许久后他回头看向我,扶着手里的提琴站起来,接着就是一阵猛烈的咳嗽,他的样子让我想起那位老人,病痛的时候无人照顾……
我心又软了。
或许,我可以等他病好了再走。
我本来应该点头告诉他我是要走了的,但临时改了主意,摇摇头对他笑了笑,去厨房为他做早餐。
他没到早餐时间就下楼来了,居然还进了厨房,让我有些惊,他捏着手里的杯子对我说:“你会做鸡蛋酒么?很想喝。”
我从没做过,用板子查了查配方,便试着烧了一小杯,味道闻起来有些奇怪,但是少爷喝了一口连连点头。
“就像我以前喝过的那种味道。”他说着将杯子里剩余的鸡蛋酒都喝光了,想去洗杯子,我还是拦下来帮他洗了。

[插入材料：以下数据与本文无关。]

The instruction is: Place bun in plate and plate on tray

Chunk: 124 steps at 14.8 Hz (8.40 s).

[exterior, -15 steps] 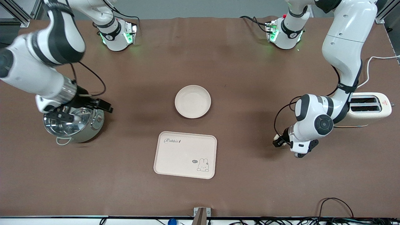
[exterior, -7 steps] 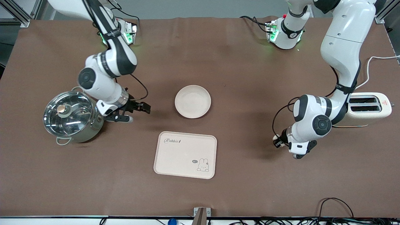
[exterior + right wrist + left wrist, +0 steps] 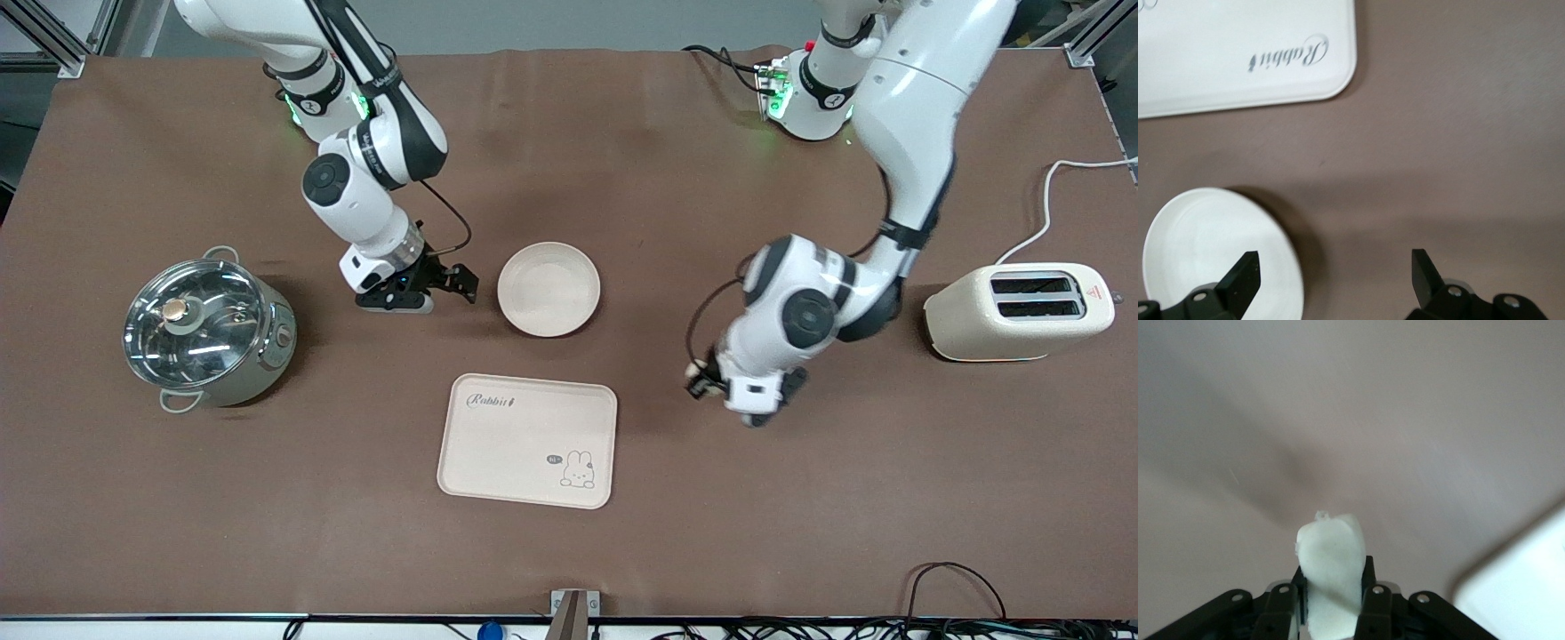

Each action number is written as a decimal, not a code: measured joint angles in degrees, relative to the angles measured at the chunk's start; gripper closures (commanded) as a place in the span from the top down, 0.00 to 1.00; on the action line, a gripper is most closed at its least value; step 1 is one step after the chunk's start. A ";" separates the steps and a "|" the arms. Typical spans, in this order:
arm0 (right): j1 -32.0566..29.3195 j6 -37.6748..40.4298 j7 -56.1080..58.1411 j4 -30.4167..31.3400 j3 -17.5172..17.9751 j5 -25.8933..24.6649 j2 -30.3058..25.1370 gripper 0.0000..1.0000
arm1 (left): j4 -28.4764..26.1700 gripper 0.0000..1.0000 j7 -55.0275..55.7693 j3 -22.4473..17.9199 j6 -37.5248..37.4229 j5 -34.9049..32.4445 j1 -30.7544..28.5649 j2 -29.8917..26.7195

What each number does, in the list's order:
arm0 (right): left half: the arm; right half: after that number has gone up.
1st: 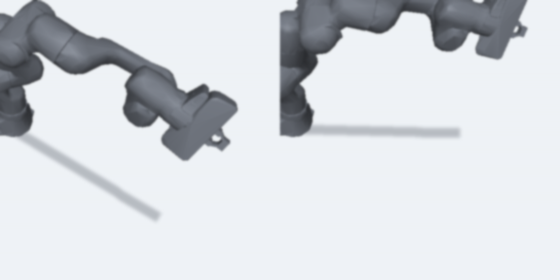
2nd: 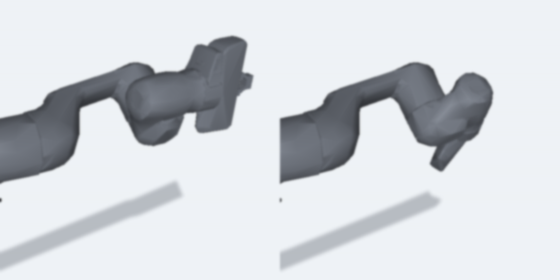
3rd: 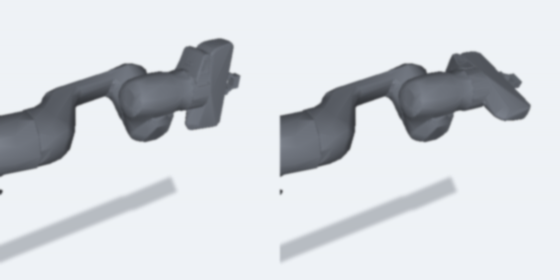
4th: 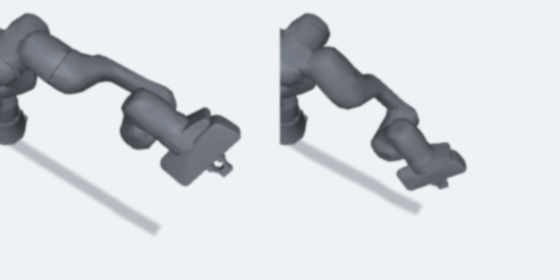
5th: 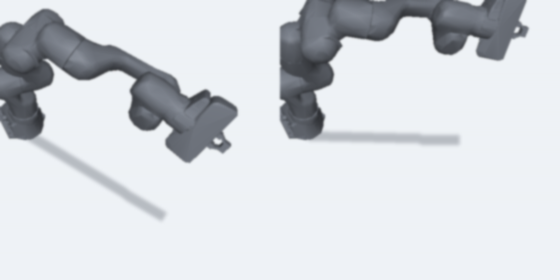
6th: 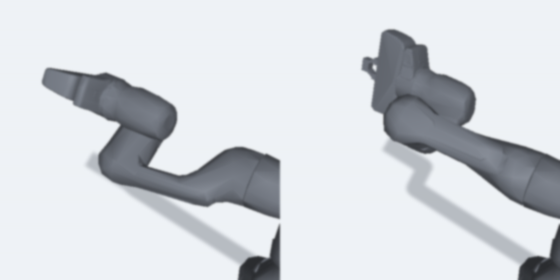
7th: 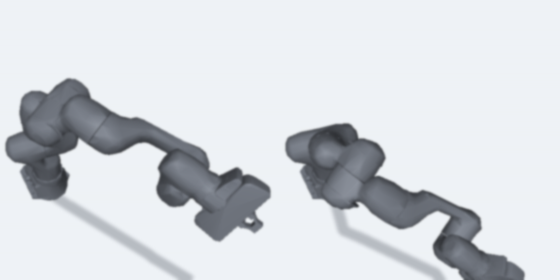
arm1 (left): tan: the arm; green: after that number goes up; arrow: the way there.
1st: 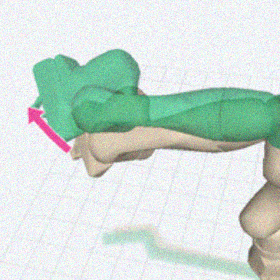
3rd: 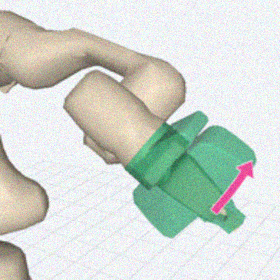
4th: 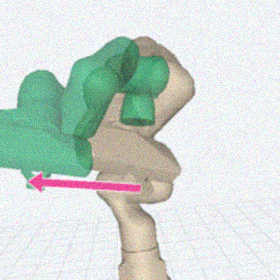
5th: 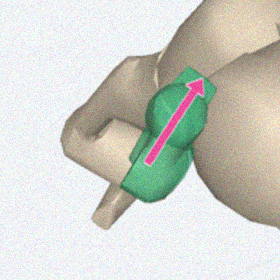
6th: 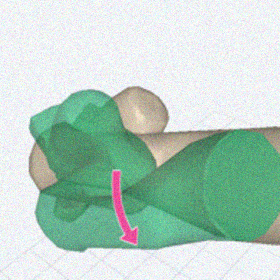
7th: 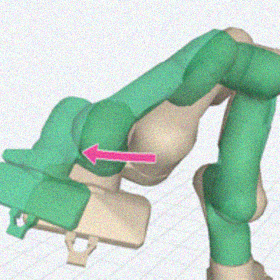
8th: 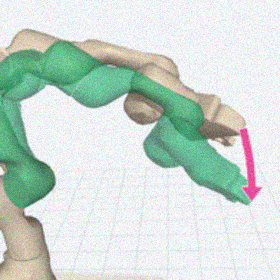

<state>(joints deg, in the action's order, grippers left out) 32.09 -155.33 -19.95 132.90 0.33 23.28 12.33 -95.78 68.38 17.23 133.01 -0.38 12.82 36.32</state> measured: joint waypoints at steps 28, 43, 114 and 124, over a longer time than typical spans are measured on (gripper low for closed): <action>8.26 -3.77 -2.84 -3.99 -0.07 6.25 11.49 0.29 | 12.88 1.00 18.78 -0.98 -11.19 -1.90 10.99 -4.78; 8.68 -3.78 -2.87 -5.08 -0.05 6.66 11.56 0.01 | 15.42 1.00 -28.08 -1.37 -27.80 -5.11 -9.61 -21.16; -4.86 42.62 -3.99 -49.81 -19.79 -5.37 19.73 1.00 | 7.24 1.00 -64.74 -11.57 -49.16 -1.93 -12.15 -40.60; -7.50 57.65 11.72 -49.76 -23.06 -17.69 3.26 1.00 | 7.24 1.00 -64.78 -11.58 -49.25 -1.93 -12.24 -40.65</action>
<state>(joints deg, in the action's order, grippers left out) 24.58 -97.68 -8.23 83.15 -22.73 5.58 15.58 -88.54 3.60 5.66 83.76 -2.31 0.57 -4.33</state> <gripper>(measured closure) 0.000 0.000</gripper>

他站在我身边,接了我擦干净的杯子,轻轻的笑了笑对我说:“谢谢你照顾我。”
他现在已经没有以前笑的那么僵硬了。
我摇摇头,钻回了房间。
看着我已经完全整理好的房间,我心里一声叹息,在想离开的时候,总是会有各种各样的理由牵绊着我,老沃特不让我跟着他一起死,如今换了康少爷,又是同样的感觉。
我也许真的太容易被左右了。
我心里并没有什么愧疚,虽然觉得面对少爷可能会有些尴尬,但毕竟我自己知道我是为了照顾生病的他才会这样做的,但是他好像并不是这样想的,我能很明显的感觉到,他看着我的时候,眼神不一样了。
我还是将晚餐放好,但是我没想到他吃饭之前会先来叫我。
我打开门有些奇怪,他对我说:“要一起吃么?”
我摇摇头,他眼神中有失落,但也没有一定要求我什么,便一个人走向了餐厅,那背影看起来真的很落寞。